Ушаков глянул на провисшую меж рук добычу.
– Сдурел ты, братец! На что тебе?
– Хворая. Жалко.
– Возись с ней… Эдакого добра тут хватает.
– Коли выхожу, так и оженюсь на ней.
– Веры-то она бусурманской.
– Вера, как и деньги, Федя, дело наживное.
– Ты прав. Но куда с ней теперь денешься?
– С собой возьму – в Азов.
– В казарму-то? А кто мне позволит янычарских баб из моря в море под русским флагом перетаскивать?
– Да ты, Федя, посмотри, какая она красивая…
Он откинул кисейный яхмак с лица, и Ушаков увидел чистый лоб, украшенный подвесками с жемчужинами, и черные глаза, обведенные гримом, – они глянули на него с испугом, а яркие губы силились улыбнуться. Ушаков спросил, как ее звать.
– Вроде бы Камертаб.
– Камертаб… Камертаб, – прошептала турчанка.
– Вишь? И голосок у нее приятный, певучий…

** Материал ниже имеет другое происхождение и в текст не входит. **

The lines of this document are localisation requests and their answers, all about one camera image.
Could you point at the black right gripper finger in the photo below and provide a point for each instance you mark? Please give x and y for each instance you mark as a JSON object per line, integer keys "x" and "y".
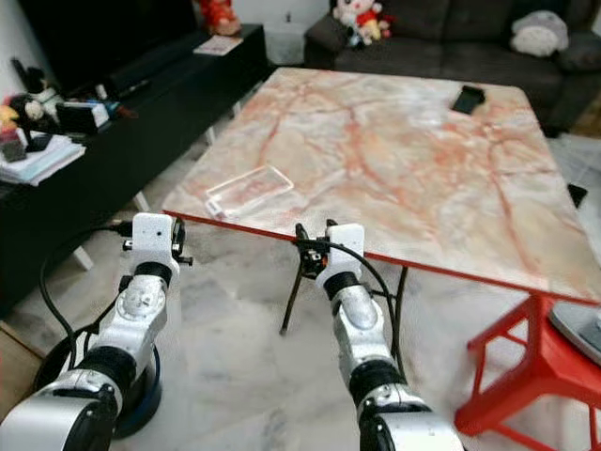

Ушаков сказал, что для него служба на флоте дороже всякого бабья, а Кинсберген не простит ему нарушения традиций флота.
– А кто этот Кинсберген? – спросил его Прошка.
– Голландец. Недавно на русский флот принят…
Прошка навестил корабль, на котором держал флаг капитан третьего ранга Ян Генрих Кинсберген. Этому хорошему человеку никак не давался русский язык, и Прошка заговорил с ним по-голландски.
– Мальчик! – обрадовался капитан, кидаясь ему в объятия. – Откуда ты знаешь язык моей чудесной родины?
Кинсберген не стал возражать, чтобы пакетбот «Курьер» забрал турчанку из Кафы. Прошка сам выкопал на окраине Азова землянку, сложил печурку, вмазал в нее котел, натаскал воды, устроил девке баню. Но Камертаб таяла на глазах.
22
«Новоизобретенные» – корабли особой конструкции, имевшие незначительную осадку, близкие к типу малого фрегата, были приспособлены специально для плавания среди мелководий. Из них поначалу и формировалась Азовская (или Донская) флотилия.